==== DATA SECTION ====
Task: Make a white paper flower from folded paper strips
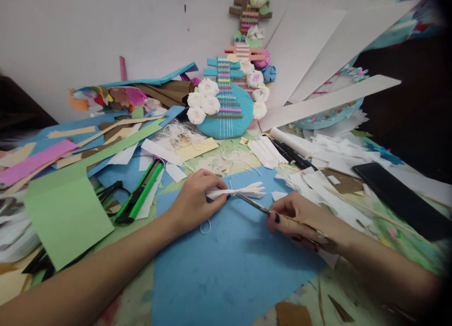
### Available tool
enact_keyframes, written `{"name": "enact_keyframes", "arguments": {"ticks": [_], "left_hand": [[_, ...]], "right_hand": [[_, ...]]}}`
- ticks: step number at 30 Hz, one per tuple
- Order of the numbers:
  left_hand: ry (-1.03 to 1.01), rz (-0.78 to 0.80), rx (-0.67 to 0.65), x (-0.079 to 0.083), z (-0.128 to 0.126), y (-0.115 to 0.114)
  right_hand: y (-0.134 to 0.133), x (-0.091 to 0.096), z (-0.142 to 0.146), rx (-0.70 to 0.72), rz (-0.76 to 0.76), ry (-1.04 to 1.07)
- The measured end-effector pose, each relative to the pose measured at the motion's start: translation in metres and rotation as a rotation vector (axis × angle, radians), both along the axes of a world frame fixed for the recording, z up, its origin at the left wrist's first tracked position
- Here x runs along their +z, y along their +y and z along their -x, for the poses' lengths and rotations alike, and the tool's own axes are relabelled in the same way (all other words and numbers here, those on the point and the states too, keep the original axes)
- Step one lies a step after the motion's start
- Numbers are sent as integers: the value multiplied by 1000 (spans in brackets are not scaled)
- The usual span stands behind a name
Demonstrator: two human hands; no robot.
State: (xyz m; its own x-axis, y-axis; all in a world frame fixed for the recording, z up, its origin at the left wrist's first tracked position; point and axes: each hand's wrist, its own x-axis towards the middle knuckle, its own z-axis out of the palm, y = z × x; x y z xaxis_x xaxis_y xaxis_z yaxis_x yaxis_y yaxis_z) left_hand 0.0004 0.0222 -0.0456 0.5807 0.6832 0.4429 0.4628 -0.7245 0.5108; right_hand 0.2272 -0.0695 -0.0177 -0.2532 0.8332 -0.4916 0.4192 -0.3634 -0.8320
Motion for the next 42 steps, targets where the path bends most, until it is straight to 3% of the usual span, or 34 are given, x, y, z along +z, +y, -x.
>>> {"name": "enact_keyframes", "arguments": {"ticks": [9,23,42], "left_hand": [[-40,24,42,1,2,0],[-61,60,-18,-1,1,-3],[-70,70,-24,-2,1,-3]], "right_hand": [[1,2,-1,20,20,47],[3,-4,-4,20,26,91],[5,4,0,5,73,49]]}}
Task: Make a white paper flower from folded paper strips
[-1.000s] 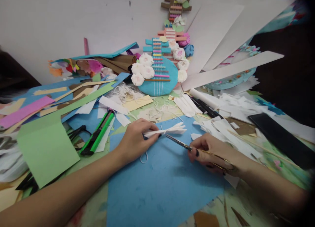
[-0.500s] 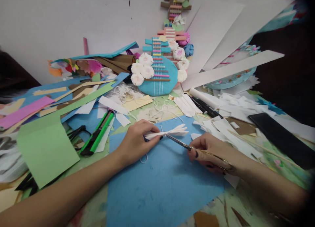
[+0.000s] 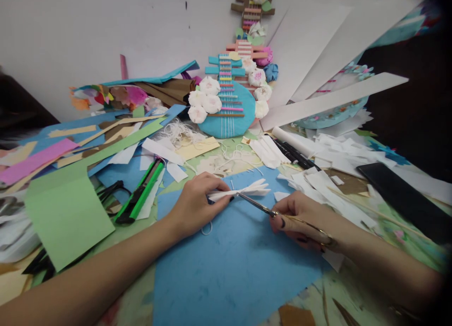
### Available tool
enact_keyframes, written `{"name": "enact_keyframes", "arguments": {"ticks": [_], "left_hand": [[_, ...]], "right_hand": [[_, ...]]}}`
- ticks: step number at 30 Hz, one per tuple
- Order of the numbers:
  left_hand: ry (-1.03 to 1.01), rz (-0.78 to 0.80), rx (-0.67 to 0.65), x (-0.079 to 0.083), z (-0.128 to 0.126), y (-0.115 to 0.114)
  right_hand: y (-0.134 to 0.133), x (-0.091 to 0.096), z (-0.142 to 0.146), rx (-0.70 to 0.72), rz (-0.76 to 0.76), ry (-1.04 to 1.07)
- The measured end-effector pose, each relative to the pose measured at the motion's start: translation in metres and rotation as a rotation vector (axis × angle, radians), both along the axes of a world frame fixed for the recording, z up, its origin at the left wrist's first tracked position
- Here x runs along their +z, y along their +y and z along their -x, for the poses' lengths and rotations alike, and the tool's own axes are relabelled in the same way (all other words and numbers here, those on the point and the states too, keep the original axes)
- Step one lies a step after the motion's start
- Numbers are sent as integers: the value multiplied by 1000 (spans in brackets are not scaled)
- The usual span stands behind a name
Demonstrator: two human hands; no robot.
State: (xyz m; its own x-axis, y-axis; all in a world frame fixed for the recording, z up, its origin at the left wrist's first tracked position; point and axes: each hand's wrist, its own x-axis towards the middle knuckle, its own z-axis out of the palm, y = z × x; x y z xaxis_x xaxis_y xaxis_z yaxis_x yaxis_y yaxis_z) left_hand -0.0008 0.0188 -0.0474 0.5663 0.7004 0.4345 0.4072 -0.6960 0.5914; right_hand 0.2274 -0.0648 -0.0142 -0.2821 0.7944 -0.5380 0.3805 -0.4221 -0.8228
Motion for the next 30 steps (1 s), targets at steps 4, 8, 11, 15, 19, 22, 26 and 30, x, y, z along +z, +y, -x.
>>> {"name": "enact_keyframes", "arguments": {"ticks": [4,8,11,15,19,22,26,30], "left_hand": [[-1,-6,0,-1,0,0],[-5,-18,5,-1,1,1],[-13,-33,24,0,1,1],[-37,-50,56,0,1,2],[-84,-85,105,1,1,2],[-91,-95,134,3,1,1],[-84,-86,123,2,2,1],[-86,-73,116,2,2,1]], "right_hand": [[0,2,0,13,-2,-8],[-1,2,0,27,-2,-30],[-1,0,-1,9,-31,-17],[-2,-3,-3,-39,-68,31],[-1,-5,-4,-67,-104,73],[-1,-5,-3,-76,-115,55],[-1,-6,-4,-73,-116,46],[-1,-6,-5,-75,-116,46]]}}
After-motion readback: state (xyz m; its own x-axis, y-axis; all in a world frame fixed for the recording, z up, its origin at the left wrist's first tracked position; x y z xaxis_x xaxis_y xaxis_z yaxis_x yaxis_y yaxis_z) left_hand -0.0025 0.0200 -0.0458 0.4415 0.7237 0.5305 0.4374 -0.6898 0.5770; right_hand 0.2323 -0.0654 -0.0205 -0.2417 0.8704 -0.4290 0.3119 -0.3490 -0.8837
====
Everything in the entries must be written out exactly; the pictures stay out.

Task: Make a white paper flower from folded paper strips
### Available tool
enact_keyframes, written `{"name": "enact_keyframes", "arguments": {"ticks": [_], "left_hand": [[_, ...]], "right_hand": [[_, ...]]}}`
- ticks: step number at 30 Hz, one per tuple
- Order of the numbers:
  left_hand: ry (-1.03 to 1.01), rz (-0.78 to 0.80), rx (-0.67 to 0.65), x (-0.079 to 0.083), z (-0.128 to 0.126), y (-0.115 to 0.114)
  right_hand: y (-0.134 to 0.133), x (-0.091 to 0.096), z (-0.142 to 0.146), rx (-0.70 to 0.72), rz (-0.76 to 0.76), ry (-1.04 to 1.07)
- The measured end-effector pose, each relative to the pose measured at the motion's start: translation in metres and rotation as a rotation vector (axis × angle, radians), both along the axes of a world frame fixed for the recording, z up, its origin at the left wrist's first tracked position
- Here x runs along their +z, y along their +y and z along their -x, for the poses' lengths and rotations alike, and the tool's own axes are relabelled in the same way (all other words and numbers here, those on the point and the states too, keep the original axes)
- Step one lies a step after the motion's start
- Numbers are sent as integers: the value multiplied by 1000 (spans in brackets are not scaled)
- The usual span stands behind a name
Demonstrator: two human hands; no robot.
State: (xyz m; its own x-axis, y-axis; all in a world frame fixed for the recording, z up, its origin at the left wrist's first tracked position; point and axes: each hand's wrist, its own x-axis towards the middle knuckle, its own z-axis out of the palm, y = z × x; x y z xaxis_x xaxis_y xaxis_z yaxis_x yaxis_y yaxis_z) left_hand 0.0004 0.0222 -0.0456 0.5807 0.6832 0.4429 0.4628 -0.7245 0.5108; right_hand 0.2272 -0.0695 -0.0177 -0.2532 0.8332 -0.4916 0.4192 -0.3634 -0.8320
Motion for the next 42 steps, targets where the path bends most, until it is straight to 3% of the usual span, or 34 are given, x, y, z along +z, +y, -x.
>>> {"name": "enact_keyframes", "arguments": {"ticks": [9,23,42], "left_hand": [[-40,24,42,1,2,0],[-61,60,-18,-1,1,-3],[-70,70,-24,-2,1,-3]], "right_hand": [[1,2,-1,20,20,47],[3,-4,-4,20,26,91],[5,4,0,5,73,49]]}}
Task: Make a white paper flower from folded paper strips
[-1.000s] 
[-0.500s] 
[+0.000s] 
### Available tool
enact_keyframes, written `{"name": "enact_keyframes", "arguments": {"ticks": [_], "left_hand": [[_, ...]], "right_hand": [[_, ...]]}}`
- ticks: step number at 30 Hz, one per tuple
- Order of the numbers:
  left_hand: ry (-1.03 to 1.01), rz (-0.78 to 0.80), rx (-0.67 to 0.65), x (-0.079 to 0.083), z (-0.128 to 0.126), y (-0.115 to 0.114)
  right_hand: y (-0.134 to 0.133), x (-0.091 to 0.096), z (-0.142 to 0.146), rx (-0.70 to 0.72), rz (-0.76 to 0.76), ry (-1.04 to 1.07)
- The measured end-effector pose, each relative to the pose measured at the motion's start: translation in metres and rotation as a rotation vector (axis × angle, radians), both along the axes of a world frame fixed for the recording, z up, its origin at the left wrist's first tracked position
- Here x runs along their +z, y along their +y and z along their -x, for the poses' lengths and rotations alike, and the tool's own axes are relabelled in the same way (all other words and numbers here, those on the point and the states too, keep the original axes)
- Step one lies a step after the motion's start
- Numbers are sent as integers: the value multiplied by 1000 (spans in brackets are not scaled)
- The usual span stands behind a name
Demonstrator: two human hands; no robot.
State: (xyz m; its own x-axis, y-axis; all in a world frame fixed for the recording, z up, its origin at the left wrist's first tracked position; point and axes: each hand's wrist, its own x-axis towards the middle knuckle, its own z-axis out of the palm, y = z × x; x y z xaxis_x xaxis_y xaxis_z yaxis_x yaxis_y yaxis_z) left_hand -0.0008 0.0188 -0.0474 0.5663 0.7004 0.4345 0.4072 -0.6960 0.5914; right_hand 0.2274 -0.0648 -0.0142 -0.2821 0.7944 -0.5380 0.3805 -0.4221 -0.8228
Motion for the next 30 steps (1 s), targets at steps 4, 8, 11, 15, 19, 22, 26 and 30, x, y, z along +z, +y, -x.
>>> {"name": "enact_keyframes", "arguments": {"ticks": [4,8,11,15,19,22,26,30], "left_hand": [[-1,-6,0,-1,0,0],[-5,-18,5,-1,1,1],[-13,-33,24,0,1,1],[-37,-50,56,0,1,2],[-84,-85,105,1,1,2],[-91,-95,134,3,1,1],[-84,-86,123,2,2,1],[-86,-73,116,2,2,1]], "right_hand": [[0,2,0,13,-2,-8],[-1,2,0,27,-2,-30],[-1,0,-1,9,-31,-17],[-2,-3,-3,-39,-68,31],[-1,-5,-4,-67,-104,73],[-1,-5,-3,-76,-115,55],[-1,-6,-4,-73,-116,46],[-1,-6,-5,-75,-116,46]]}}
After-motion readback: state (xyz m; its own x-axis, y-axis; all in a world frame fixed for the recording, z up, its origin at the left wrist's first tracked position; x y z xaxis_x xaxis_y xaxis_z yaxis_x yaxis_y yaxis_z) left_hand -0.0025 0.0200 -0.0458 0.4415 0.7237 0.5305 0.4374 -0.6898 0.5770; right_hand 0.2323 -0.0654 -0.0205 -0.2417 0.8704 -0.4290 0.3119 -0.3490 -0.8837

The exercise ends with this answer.